Based on the foregoing and subject to the qualifications set forth herein, we are of the opinion that:
1. The Florida Guarantor is a corporation duly incorporated and validly existing under the laws of the State of Florida.
2. The execution and delivery by the Florida Guarantor of the Indenture (and the Guarantees set forth therein), and the performance by the Florida Guarantor of its obligations pursuant to the Indenture (and the Guarantees set forth therein), are within the Florida Guarantor’s corporate power and authority and have been duly authorized by all necessary corporate action on its part.
3. The Indenture, including the Guaranty set forth therein, has been duly authorized and executed by the Florida Guarantor.
This letter does not address any matters other than those expressly addressed herein. This letter is given for your sole benefit and use. No one else is entitled to rely upon this letter. This letter speaks only as of the date hereof. We undertake no responsibility to update or supplement it after such date.

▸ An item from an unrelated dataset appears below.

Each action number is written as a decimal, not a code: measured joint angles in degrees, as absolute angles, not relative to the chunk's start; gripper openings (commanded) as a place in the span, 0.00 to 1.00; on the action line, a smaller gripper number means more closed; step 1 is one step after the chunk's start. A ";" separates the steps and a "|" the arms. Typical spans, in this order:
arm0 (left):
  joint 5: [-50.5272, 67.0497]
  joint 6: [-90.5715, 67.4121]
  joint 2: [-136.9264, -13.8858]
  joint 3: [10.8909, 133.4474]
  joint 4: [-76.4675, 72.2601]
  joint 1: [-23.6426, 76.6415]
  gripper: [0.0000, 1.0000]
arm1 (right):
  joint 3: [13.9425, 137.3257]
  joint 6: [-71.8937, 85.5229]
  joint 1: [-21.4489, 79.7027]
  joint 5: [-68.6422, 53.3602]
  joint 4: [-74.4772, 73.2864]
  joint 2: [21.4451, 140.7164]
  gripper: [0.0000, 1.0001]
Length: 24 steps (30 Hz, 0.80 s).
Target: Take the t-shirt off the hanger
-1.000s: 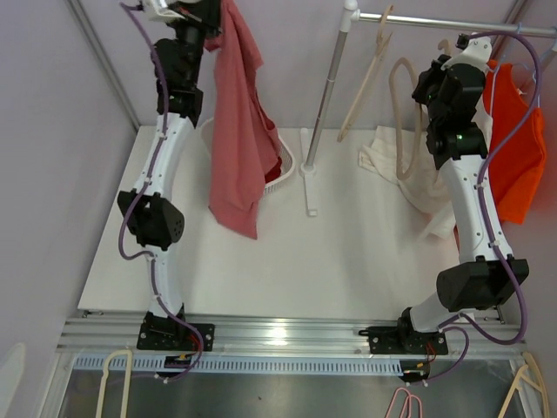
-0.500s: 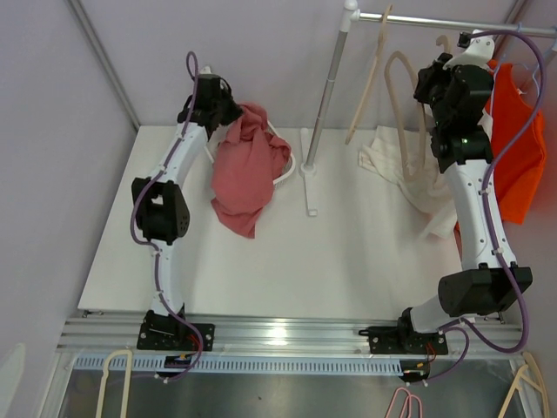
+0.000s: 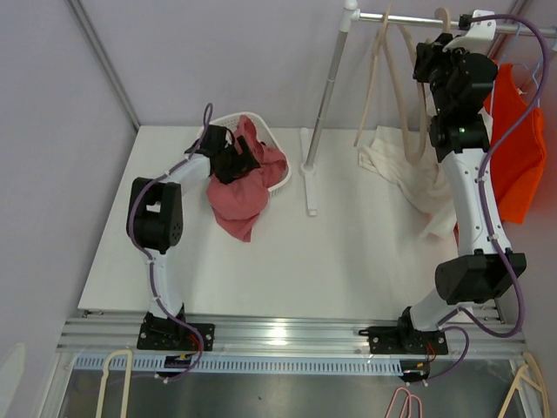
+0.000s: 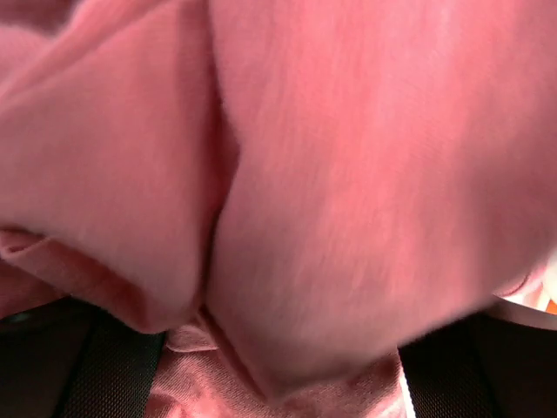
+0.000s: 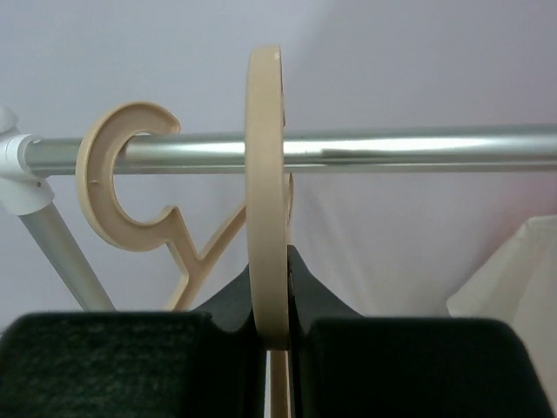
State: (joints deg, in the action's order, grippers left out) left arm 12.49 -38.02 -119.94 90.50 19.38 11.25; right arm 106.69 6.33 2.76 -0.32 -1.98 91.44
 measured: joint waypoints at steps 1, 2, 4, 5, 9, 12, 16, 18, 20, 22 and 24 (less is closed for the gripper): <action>12.45 -38.00 -118.56 88.77 18.70 11.33 0.99 | 107.09 6.33 2.76 -0.84 -1.37 92.05 0.00; 12.23 -37.98 -117.36 87.48 18.15 11.38 0.99 | 107.42 6.33 2.76 -1.21 -0.80 92.58 0.00; 11.49 -37.85 -114.67 84.79 16.80 11.64 1.00 | 108.36 6.33 2.79 -2.07 -0.21 93.95 0.00; 10.63 -37.54 -113.19 83.61 16.51 11.79 0.99 | 109.21 6.33 2.79 -2.33 -0.16 94.83 0.00; 7.22 -36.32 -105.67 80.01 15.86 12.78 0.99 | 114.78 6.35 2.87 -3.42 -0.73 99.33 0.00; 5.67 -34.85 -99.92 79.79 14.15 13.67 0.99 | 118.21 6.31 3.29 -3.79 -0.99 102.30 0.00; 4.78 -33.34 -95.39 81.08 11.51 14.09 1.00 | 120.57 6.15 4.10 -3.86 -2.00 104.68 0.00; 4.78 -32.71 -95.22 82.39 10.39 14.09 0.99 | 121.75 5.98 4.69 -3.95 -2.85 105.80 0.00; 4.93 -32.29 -95.11 82.48 9.19 14.13 1.00 | 122.08 5.87 5.23 -3.95 -3.33 106.39 0.00; 4.91 -31.73 -94.43 81.49 8.12 14.24 1.00 | 122.17 5.72 5.69 -3.95 -3.86 106.74 0.05; 4.58 -30.87 -92.58 79.77 7.66 14.59 1.00 | 122.19 5.65 5.98 -3.81 -4.25 107.04 0.21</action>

We hereby consent to your filing of this opinion as Exhibit 5.2 to the Registration Statement and to the reference to our firm under the caption “Legal Matters” in the prospectus constituting a part of the Registration Statement. By giving such consent we do not thereby admit that we are within the category of persons whose consent is required under Section 7 of the Securities Act, or the rules and regulations of the Securities and Exchange Commission thereunder.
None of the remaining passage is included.